* **Required work**:
Only lines containing "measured" are wanted from the data below. Copy those lines.

* **Recorded data**:
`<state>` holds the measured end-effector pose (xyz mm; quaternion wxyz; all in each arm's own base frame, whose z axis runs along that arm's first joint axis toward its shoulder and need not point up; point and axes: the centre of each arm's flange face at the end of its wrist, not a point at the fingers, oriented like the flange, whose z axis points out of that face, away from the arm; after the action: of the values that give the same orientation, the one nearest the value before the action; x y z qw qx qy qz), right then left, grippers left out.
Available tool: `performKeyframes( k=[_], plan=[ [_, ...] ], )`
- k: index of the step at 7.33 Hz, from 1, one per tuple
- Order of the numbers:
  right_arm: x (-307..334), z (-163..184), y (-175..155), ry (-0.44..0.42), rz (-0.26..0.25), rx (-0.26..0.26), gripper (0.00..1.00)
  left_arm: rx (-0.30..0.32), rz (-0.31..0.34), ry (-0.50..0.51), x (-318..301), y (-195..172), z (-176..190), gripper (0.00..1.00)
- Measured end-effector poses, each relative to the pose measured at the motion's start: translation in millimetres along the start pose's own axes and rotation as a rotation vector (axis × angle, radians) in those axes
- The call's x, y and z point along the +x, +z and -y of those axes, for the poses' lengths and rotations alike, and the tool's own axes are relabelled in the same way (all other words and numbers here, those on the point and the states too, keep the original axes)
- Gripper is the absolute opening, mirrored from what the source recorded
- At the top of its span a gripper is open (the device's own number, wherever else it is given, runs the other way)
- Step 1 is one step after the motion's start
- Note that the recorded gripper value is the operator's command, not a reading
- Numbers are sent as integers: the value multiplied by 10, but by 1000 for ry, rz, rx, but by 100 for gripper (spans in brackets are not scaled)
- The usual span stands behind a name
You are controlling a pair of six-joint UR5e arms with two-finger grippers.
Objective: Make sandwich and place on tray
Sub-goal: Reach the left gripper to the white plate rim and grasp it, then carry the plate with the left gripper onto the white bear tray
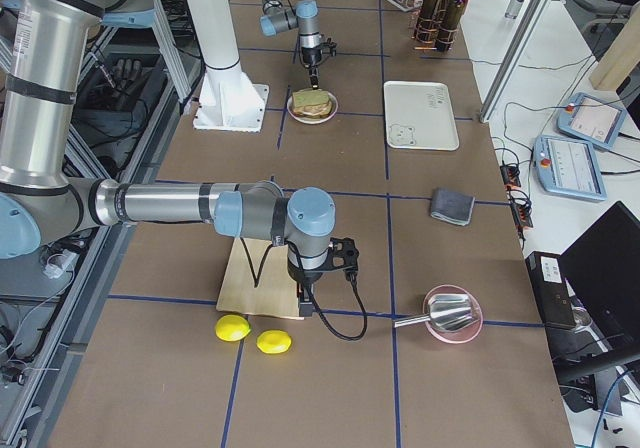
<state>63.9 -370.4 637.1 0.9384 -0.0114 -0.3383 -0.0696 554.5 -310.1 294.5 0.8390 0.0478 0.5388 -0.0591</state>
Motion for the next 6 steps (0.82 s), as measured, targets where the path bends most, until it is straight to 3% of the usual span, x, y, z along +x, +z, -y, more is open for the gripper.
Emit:
performKeyframes(
  k=[1, 2, 6],
  plan=[
    [2, 1, 0, 0, 0, 0, 100, -1, 0, 1, 4, 2, -6, 4],
    [3, 2, 2, 1, 0, 0, 100, -1, -1, 1, 10, 0, -9, 0],
    [8, 1, 6, 4, 0, -1, 100, -1, -41, 12, 148, -154, 2, 0]
  ],
)
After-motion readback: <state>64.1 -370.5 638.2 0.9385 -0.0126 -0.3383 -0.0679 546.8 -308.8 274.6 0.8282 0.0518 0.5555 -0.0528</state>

* **The answer**:
`<state>` holds the measured end-effector pose (xyz mm; quaternion wxyz; all in each arm's own base frame, whose z axis runs along that arm's first joint axis toward its shoulder and need not point up; point and axes: the centre of each arm's flange face at the end of its wrist, not a point at the fingers, oriented like the flange, whose z axis points out of that face, away from the arm; after the action: of the values that give the same orientation, the one nearest the value before the action; x y z qw qx qy qz), right then left, grippers left out.
- Measured end-effector poses, each relative to the pose measured at the motion's start: translation in millimetres along the start pose's own axes and rotation as a rotation vector (axis × angle, radians) in those axes
Motion for the next 6 steps (0.82 s), as measured, targets where the path bends most, until it is straight to 3% of the usual span, x, y, z along +x, +z, -y, more is open for the gripper.

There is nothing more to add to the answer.